Omar’s co-headliner at the California fundraising event was a lawyer named Hassan Shibly. Shibly is the lawyer for Hoda Muthana, a New Jersey–born woman who married an Islamic State fighter, proclaimed her adherence to ISIS in writing, and now seeks to return to the United States. Muthana’s case turns on technicalities of the citizenship laws, and she is entitled to legal representation. Shibly has stressed his own condemnation of ISIS and Muthana’s choice to join it. Yet Shibly has also spoken in extreme ways against Jews in Israel and the United States. He tweeted back in August 2014: “God as my wittiness, Israel & it’s supporters are enemies of God and humanity! How many more children must Israel kill 4 U 2 C?#Gaza.”

What do Hassan Shibly and Hoda Murthana have to do with Omar, you might ask? That’s a good question! Besides noting that they shared a stage and have both criticized Israel, not a whole lot, but they allow Frum to mention ISIS and Omar in the same breath.

Here’s my favorite bit :

Some have urged that Omar’s “some people did something” words about 9/11 be understood in context. Let’s try that.
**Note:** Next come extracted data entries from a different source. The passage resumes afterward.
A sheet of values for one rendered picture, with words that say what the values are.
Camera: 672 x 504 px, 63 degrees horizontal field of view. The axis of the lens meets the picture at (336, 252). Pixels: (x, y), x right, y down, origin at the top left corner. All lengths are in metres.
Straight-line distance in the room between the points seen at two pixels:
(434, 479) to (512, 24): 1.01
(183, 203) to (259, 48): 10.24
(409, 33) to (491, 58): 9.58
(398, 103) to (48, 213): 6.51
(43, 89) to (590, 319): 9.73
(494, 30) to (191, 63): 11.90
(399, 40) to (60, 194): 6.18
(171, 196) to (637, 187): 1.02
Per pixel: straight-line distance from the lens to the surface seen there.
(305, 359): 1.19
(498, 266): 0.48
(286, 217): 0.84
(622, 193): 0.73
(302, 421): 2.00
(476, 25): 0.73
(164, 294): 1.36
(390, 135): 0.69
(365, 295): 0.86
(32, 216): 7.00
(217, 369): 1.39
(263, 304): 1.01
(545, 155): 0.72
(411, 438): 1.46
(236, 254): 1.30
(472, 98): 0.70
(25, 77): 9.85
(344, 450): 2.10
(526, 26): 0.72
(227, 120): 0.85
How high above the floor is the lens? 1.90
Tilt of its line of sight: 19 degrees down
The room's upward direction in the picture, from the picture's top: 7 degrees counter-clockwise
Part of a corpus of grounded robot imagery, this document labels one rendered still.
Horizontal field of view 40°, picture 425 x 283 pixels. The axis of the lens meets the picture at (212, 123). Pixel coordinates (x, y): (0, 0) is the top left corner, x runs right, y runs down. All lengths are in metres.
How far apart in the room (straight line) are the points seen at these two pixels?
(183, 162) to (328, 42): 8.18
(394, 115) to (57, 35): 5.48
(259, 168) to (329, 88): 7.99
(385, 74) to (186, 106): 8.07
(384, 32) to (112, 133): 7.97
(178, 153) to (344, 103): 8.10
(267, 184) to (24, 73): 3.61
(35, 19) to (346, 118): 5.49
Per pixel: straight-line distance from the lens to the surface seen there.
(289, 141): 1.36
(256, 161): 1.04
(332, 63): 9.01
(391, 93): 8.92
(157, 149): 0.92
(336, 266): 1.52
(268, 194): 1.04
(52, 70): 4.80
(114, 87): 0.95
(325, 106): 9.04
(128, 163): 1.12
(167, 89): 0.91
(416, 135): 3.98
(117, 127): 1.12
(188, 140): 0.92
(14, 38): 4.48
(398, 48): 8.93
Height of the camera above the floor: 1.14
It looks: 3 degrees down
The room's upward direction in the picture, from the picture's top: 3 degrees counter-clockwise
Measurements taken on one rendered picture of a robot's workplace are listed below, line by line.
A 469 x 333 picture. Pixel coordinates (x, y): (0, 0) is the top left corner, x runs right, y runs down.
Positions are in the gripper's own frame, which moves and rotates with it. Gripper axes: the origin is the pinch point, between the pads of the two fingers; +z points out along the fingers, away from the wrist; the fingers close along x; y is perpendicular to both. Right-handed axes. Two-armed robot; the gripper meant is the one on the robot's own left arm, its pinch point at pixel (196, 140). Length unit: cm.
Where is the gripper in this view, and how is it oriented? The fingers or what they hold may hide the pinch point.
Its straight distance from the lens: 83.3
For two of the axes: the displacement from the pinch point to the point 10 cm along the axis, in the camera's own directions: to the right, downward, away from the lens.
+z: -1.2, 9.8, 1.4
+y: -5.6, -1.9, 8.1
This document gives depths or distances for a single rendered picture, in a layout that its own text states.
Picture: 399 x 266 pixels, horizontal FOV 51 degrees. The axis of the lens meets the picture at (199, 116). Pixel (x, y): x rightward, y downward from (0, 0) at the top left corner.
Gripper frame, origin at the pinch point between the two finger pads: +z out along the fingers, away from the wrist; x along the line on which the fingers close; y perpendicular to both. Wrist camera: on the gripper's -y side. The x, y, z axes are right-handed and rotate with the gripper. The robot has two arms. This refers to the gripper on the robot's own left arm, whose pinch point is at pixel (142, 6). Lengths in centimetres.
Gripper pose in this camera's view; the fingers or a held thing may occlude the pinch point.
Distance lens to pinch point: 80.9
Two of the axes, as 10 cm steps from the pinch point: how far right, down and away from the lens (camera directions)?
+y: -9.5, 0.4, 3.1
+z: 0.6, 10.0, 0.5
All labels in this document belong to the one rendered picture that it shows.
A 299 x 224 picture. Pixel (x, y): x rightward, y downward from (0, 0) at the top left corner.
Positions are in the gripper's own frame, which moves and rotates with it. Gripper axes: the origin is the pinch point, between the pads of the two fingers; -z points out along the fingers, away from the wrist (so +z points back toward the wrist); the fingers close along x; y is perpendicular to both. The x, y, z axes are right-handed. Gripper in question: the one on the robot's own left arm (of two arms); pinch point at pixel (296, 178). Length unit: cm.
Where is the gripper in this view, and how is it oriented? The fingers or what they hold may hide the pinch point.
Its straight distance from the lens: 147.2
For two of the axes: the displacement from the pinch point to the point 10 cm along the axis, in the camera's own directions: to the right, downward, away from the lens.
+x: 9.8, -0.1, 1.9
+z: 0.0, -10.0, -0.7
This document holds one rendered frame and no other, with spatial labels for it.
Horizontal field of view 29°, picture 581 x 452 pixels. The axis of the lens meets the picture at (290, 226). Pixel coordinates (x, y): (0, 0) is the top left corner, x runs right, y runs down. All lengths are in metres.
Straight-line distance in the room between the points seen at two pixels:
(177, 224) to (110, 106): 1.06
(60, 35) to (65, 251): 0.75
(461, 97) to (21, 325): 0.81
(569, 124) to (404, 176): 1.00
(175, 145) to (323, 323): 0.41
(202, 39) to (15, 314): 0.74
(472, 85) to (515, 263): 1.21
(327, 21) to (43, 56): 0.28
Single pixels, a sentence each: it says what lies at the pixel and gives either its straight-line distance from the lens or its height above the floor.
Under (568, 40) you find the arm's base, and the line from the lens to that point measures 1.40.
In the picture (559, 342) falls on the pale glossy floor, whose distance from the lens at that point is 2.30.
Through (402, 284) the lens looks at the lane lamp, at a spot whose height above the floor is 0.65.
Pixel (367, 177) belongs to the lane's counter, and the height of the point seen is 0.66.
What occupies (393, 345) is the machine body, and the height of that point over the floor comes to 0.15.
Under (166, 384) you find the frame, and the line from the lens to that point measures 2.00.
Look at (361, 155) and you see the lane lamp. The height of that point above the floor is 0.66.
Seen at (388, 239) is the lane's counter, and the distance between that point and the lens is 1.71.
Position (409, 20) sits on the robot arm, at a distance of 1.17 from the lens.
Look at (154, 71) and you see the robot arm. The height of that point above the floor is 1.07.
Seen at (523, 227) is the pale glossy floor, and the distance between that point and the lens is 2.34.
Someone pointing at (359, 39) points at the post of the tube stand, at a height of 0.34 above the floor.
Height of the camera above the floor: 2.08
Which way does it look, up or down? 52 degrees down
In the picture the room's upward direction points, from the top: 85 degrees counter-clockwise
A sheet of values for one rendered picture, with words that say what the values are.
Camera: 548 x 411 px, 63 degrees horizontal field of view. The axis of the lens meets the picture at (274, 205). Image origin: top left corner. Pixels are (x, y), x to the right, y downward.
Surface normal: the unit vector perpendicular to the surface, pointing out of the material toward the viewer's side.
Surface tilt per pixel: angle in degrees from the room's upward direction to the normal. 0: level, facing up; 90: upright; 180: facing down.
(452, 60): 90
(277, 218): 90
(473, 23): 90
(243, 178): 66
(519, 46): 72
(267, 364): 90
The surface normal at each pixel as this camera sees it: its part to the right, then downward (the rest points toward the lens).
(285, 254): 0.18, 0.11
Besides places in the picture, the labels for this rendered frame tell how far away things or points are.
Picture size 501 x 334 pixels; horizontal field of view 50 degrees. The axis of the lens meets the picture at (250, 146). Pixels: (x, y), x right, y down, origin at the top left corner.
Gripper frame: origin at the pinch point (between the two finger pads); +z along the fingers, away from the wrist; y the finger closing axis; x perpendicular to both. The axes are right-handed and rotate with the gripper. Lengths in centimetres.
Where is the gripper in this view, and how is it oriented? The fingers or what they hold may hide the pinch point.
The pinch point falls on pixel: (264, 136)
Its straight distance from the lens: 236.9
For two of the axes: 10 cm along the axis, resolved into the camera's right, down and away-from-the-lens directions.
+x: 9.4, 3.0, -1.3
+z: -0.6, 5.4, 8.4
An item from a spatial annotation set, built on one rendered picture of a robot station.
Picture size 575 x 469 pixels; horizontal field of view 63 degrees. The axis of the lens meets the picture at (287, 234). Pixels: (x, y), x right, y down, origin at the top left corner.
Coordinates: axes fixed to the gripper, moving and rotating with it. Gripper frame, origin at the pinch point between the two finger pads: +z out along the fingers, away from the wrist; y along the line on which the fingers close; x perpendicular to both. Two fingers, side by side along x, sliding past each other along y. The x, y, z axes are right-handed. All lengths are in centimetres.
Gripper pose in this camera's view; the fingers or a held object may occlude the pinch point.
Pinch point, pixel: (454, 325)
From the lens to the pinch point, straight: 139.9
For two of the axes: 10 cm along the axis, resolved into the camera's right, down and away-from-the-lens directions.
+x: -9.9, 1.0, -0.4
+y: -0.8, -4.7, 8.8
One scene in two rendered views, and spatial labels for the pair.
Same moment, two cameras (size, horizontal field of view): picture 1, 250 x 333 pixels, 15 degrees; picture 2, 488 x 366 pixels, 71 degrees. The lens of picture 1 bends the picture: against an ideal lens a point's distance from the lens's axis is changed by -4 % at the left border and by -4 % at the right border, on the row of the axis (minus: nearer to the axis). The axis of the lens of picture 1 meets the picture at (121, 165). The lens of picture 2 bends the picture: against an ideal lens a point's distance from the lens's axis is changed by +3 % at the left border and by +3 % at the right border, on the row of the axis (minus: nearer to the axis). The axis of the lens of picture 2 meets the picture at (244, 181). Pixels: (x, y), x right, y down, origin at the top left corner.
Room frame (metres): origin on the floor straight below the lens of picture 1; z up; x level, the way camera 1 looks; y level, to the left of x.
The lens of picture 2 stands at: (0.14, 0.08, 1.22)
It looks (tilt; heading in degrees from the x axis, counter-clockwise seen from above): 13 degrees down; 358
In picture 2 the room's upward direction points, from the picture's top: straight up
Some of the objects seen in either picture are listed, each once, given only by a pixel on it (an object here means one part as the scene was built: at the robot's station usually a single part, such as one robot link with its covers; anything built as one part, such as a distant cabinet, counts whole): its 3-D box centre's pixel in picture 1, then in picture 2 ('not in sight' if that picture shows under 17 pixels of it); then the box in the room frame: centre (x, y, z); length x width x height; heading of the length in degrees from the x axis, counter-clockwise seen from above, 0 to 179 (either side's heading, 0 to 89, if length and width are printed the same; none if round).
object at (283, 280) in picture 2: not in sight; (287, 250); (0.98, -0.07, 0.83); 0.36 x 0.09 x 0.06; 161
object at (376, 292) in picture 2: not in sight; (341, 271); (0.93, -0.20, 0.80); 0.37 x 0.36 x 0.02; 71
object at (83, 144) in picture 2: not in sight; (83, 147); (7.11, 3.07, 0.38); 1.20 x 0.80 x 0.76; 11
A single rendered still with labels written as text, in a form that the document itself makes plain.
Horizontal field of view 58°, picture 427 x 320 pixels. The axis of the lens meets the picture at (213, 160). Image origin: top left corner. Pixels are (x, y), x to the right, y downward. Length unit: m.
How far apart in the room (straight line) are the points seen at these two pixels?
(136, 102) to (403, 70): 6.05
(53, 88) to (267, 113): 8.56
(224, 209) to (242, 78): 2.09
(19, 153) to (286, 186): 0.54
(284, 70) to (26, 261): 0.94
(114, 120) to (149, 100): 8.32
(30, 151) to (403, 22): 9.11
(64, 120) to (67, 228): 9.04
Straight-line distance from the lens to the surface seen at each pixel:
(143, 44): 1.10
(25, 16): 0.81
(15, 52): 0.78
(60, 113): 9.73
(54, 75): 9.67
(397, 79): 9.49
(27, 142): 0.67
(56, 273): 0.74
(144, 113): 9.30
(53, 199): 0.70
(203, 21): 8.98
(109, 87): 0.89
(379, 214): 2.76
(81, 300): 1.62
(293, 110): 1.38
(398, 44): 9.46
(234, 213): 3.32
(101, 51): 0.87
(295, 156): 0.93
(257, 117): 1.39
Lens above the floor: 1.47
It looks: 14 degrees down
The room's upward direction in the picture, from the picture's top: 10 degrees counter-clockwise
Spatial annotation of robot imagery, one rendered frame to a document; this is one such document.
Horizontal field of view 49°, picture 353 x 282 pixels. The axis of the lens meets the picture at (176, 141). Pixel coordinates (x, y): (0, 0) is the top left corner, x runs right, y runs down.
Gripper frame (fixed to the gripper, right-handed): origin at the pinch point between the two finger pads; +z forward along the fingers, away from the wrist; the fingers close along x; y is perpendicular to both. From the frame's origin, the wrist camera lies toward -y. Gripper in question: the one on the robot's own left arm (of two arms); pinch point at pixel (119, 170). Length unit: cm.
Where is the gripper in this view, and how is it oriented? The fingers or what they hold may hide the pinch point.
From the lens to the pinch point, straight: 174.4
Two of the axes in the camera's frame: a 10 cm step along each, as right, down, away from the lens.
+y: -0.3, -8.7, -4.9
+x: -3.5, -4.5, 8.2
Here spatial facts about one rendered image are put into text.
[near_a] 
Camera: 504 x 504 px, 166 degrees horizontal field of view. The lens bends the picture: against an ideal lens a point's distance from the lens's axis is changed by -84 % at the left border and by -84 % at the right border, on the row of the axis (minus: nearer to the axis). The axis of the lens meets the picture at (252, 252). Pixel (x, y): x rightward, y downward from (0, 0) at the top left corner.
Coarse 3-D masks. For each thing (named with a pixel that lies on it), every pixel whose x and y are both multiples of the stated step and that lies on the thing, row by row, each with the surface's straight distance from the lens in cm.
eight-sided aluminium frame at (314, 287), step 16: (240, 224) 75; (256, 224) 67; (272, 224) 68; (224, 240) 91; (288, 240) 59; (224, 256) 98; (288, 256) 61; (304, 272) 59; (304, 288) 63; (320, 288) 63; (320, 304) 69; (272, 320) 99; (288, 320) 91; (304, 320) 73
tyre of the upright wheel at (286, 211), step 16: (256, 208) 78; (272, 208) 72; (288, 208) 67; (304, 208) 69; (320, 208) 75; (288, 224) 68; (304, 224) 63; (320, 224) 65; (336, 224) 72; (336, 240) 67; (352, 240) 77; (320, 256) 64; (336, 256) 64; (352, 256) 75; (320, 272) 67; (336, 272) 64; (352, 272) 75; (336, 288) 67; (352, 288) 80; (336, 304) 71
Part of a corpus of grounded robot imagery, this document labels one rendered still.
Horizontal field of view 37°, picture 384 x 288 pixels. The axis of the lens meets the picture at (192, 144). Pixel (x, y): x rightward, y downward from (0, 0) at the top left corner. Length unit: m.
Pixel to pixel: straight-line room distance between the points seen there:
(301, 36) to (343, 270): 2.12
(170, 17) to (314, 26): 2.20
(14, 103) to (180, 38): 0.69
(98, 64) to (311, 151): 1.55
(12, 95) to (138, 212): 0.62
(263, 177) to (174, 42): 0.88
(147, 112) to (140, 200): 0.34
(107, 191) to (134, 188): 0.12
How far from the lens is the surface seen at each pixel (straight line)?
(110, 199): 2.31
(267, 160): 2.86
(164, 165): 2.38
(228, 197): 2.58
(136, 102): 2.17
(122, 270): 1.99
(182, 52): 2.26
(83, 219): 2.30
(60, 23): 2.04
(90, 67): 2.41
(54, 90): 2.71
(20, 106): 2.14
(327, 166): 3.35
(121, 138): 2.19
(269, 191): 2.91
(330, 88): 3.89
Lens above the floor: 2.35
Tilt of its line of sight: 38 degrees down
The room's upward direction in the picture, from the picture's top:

Frum does not try that, instead pivoting to comparing Trump’s comments about the Christchurch Mosque shooting to Omar’s comments on 9/11:

After the Christchurch massacre in New Zealand, Trump tweeted: “My warmest sympathy and best wishes goes out to the people of New Zealand after the horrible massacre in the Mosques. 49 innocent people have so senselessly died, with so many more seriously injured. The U.S. stands by New Zealand for anything we can do. God bless all!” By using died rather than were murdered—and by describing the crime as “senseless”—Trump abstracted a politically motivated act from the politics that motivated it. The crime became a ghastly tragedy, requiring no words from him about the white-nationalist beliefs of the killer or the larger international movement that shared those beliefs.
“Some people did something” performed exactly the same exonerating service for Islamic extremism as Trump’s tweet about Christchurch did for white nationalism. Like Christchurch in Trump’s telling, in Omar’s telling, 9/11 just … happened. Look no further. Do not ask about the ideas that impelled the crime. Do not criticize those ideas. Do not hold to account those who traffic in dehumanizing language like that used by Omar’s co-headliner in California.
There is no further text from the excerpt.